* What this task involves: Lines holding the string "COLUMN" in the listing below are to be copied.
◆ ◆ ◆ ◆ ◆
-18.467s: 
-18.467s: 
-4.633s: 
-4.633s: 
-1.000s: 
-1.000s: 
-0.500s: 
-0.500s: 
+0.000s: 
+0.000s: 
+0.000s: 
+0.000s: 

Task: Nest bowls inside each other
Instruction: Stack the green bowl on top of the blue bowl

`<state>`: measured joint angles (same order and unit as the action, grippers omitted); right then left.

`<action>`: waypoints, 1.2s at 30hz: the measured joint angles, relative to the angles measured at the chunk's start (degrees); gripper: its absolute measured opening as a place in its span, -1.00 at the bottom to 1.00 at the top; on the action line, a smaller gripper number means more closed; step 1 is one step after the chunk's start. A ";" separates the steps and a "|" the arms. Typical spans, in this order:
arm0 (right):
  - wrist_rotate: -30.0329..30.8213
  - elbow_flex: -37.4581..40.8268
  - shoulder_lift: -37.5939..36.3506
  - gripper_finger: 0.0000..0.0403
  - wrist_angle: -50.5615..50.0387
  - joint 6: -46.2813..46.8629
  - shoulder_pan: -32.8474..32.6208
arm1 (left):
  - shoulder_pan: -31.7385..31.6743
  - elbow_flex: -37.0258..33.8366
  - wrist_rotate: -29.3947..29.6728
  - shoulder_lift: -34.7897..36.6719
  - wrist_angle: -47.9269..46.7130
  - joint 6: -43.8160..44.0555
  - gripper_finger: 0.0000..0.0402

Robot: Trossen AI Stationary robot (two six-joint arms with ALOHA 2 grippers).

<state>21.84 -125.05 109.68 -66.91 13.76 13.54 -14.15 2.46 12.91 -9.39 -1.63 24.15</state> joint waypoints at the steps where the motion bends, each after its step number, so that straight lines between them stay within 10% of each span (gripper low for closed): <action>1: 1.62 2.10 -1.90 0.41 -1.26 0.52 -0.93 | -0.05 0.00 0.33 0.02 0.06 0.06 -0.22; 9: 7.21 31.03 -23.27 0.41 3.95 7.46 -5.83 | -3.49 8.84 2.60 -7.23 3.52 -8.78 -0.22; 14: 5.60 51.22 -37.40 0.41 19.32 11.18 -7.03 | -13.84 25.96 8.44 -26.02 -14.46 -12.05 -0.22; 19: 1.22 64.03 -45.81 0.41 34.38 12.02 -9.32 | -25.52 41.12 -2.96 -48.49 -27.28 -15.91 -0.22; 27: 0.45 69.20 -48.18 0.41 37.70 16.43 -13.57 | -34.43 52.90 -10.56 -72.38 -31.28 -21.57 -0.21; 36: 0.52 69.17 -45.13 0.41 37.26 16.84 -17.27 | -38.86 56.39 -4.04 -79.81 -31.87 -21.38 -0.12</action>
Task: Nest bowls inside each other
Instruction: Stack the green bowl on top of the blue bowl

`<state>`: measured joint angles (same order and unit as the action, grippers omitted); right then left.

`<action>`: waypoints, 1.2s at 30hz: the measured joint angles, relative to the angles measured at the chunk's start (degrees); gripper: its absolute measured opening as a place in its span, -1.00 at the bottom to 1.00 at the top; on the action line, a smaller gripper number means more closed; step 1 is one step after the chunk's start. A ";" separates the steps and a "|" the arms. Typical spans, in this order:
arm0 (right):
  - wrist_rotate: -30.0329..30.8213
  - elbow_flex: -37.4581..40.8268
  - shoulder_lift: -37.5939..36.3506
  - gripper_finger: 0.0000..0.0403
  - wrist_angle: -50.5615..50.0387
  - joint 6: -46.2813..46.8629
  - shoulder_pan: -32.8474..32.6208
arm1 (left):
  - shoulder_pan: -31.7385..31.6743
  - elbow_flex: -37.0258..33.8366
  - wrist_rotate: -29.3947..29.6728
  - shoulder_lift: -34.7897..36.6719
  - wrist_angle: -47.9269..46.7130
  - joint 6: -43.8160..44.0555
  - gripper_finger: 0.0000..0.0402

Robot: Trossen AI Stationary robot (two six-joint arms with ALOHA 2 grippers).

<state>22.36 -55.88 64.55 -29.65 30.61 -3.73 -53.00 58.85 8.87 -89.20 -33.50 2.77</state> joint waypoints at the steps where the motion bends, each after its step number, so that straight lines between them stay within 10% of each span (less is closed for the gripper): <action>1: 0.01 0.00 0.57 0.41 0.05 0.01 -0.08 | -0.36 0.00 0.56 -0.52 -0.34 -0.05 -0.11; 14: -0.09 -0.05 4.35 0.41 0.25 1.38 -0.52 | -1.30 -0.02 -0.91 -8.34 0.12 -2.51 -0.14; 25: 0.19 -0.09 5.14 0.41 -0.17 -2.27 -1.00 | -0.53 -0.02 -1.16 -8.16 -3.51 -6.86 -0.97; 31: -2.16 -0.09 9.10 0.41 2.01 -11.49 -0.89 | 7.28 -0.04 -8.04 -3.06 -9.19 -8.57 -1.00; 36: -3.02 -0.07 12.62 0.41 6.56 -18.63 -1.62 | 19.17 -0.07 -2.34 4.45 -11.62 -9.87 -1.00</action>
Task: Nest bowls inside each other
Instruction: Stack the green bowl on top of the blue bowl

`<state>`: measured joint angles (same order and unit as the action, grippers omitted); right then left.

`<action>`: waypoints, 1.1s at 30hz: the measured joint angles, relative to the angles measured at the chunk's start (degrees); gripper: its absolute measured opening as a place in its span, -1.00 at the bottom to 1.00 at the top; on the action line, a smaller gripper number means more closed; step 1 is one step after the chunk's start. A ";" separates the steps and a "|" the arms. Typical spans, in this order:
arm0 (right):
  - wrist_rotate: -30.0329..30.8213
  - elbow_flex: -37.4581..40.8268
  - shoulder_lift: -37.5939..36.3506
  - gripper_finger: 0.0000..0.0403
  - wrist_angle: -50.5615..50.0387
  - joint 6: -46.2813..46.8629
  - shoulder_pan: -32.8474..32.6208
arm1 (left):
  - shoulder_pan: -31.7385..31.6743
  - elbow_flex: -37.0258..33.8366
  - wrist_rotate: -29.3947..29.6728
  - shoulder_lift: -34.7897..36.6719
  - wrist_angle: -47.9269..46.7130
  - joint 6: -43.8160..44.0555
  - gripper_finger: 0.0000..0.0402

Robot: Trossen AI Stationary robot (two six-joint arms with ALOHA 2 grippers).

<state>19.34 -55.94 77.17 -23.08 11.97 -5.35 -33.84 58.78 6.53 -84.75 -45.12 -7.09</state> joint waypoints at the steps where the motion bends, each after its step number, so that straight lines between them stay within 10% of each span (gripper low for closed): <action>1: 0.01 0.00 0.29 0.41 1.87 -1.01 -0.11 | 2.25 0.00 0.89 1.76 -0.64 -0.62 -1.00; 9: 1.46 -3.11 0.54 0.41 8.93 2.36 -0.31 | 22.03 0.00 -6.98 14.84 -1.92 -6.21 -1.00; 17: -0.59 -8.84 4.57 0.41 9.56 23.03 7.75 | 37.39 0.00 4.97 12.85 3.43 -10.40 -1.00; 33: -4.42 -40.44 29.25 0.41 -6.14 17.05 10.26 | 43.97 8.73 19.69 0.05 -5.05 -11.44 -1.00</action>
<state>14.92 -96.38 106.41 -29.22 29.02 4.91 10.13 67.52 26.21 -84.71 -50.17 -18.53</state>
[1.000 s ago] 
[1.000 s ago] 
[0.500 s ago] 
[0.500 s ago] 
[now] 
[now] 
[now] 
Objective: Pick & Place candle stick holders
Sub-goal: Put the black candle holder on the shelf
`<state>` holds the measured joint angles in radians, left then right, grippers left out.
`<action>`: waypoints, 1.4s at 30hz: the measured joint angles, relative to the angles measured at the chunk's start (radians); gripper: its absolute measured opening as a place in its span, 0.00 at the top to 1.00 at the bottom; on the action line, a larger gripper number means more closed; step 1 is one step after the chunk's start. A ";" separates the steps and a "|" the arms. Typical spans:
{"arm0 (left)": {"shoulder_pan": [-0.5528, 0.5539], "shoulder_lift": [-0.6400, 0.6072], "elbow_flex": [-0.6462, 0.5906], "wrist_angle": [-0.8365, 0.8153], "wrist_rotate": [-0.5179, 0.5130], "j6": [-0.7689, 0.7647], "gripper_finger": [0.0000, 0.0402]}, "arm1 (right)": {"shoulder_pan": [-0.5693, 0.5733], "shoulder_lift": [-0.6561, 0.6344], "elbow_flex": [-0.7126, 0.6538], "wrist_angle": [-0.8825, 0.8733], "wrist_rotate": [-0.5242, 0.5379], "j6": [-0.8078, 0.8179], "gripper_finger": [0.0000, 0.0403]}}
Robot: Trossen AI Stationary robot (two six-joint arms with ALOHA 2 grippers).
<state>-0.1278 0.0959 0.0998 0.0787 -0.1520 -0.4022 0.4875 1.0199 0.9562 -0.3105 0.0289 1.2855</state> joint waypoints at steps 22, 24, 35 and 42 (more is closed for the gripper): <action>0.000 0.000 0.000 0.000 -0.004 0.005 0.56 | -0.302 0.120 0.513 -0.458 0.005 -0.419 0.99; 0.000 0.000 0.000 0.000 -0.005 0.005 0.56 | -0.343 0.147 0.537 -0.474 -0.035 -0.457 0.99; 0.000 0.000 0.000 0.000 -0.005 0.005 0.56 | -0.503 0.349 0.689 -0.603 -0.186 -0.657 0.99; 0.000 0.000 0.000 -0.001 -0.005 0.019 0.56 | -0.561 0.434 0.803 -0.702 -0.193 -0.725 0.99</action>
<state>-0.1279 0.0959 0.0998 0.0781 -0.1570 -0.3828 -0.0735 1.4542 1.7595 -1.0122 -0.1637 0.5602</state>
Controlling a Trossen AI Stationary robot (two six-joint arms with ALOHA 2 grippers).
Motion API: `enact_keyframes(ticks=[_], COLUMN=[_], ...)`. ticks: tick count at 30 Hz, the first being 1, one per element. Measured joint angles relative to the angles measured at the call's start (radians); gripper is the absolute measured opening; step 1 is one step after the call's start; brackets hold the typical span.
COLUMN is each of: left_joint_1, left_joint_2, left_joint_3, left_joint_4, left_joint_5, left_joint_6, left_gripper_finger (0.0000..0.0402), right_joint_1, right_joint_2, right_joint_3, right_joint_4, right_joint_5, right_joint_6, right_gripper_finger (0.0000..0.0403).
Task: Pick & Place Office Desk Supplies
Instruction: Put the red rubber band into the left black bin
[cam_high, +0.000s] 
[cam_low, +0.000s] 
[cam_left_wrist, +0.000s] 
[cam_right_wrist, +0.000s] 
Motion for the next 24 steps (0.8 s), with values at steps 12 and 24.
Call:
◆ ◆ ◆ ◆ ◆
* Your solution:
Motion API: `enact_keyframes(ticks=[_], COLUMN=[_], ...)`. ticks: tick count at 30 Hz, the first being 1, one per element. Measured joint angles relative to the angles measured at the call's start (radians); gripper is the absolute measured opening; step 1 is one step after the call's start; brackets hold the typical span.
COLUMN is each of: left_joint_1, left_joint_2, left_joint_3, left_joint_4, left_joint_5, left_joint_6, left_gripper_finger (0.0000..0.0402), right_joint_1, right_joint_2, right_joint_3, right_joint_4, right_joint_5, right_joint_6, right_gripper_finger (0.0000..0.0403).

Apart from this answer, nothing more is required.